Jesse Anderson: That's really good advice. That's one thing I try to instill even in my own consulting business, is a vendor will tell you what they want you to use, which other than enough is their software. You need to learn to ask the right questions, otherwise, you could get painted into a corner. It could be the wrong thing. So it's really important to ask the right questions.

Martin Kleppmann: Exactly.

Recommended talk: 32 Book Recommendations for the Holidays • Various Speakers • GOTO 2021

Evolution of Data Systems

Jesse Anderson: As you look back in the book, what has changed since you wrote the book to now that you'd like people to know about?

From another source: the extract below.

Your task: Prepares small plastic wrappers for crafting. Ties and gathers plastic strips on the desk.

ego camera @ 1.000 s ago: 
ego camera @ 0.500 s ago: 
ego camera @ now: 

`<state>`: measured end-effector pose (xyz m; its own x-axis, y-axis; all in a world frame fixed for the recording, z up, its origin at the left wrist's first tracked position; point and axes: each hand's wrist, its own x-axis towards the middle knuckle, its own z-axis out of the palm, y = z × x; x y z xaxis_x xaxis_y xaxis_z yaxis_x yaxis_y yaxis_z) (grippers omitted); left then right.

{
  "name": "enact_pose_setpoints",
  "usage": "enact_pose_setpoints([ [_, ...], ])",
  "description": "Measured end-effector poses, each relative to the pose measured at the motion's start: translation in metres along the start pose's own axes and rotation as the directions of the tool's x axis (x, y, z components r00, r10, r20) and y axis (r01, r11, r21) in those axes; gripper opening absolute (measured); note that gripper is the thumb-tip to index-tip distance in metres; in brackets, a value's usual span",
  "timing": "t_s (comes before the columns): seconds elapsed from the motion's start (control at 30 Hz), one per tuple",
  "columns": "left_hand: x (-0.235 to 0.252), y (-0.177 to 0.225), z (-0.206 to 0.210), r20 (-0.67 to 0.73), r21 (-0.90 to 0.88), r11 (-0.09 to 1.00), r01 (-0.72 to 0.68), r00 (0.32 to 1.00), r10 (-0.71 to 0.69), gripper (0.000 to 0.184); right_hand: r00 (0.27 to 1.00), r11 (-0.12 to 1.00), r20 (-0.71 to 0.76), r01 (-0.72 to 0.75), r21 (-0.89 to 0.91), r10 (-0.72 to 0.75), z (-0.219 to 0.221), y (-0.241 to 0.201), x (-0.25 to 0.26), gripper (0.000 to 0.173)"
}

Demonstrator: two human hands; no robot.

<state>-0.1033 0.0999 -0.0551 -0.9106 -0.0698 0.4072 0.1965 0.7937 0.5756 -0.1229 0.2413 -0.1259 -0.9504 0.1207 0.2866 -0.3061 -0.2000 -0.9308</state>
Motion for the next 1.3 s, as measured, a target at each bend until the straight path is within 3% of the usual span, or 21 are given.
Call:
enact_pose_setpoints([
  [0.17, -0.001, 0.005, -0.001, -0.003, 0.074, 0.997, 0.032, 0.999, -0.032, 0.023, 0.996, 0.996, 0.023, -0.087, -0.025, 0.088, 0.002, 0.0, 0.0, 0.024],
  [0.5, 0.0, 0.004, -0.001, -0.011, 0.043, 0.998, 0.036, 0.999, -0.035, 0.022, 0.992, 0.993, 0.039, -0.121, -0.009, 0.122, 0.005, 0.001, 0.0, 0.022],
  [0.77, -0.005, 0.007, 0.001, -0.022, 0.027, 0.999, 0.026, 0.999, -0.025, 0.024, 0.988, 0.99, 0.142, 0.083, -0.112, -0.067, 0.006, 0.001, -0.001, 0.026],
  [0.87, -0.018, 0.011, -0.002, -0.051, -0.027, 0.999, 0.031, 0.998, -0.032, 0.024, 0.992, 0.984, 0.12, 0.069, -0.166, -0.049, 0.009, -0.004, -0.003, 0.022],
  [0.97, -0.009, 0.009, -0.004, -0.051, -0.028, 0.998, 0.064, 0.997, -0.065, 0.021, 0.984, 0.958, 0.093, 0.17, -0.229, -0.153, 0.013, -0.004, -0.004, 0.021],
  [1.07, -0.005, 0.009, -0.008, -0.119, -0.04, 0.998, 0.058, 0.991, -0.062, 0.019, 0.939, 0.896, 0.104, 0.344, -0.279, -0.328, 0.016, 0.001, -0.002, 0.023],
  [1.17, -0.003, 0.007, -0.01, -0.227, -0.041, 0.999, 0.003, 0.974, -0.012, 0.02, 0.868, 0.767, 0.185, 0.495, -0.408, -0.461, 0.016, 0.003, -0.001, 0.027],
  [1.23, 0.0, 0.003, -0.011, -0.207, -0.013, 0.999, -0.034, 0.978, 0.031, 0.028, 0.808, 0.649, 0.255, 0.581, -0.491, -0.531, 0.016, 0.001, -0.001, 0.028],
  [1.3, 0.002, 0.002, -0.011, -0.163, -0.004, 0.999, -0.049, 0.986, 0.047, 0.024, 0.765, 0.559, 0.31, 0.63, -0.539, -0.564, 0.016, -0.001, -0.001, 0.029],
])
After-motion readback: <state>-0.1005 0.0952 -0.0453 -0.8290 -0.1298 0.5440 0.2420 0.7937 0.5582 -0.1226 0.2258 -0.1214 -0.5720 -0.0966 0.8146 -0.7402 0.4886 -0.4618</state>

Martin Kleppmann: The book came out in 2017, so that's been a while already, but it took me a long time to write it. So the first few chapters were written in maybe 2014 or something like that. So they're almost a decade old now. I think one of the biggest things that has changed in the meantime has been the rise of cloud services. Like, the cloud existed already in 2013, but it wasn't as omnipresent as it is now, and I felt like back then, many companies were still essentially self-hosting things on-premise. That's what the book mostly focused on. But now I feel these sorts of cloud-native architectures have just become much more popular and much more widespread. Also, it has really changed the architecture of how data systems are built because it's no longer this idea of centering on individual machines, and each machine has the hard disks attached to it, and instead, it's more like you build, you compose one service from other services, and each service individually may be spread across multiple machines.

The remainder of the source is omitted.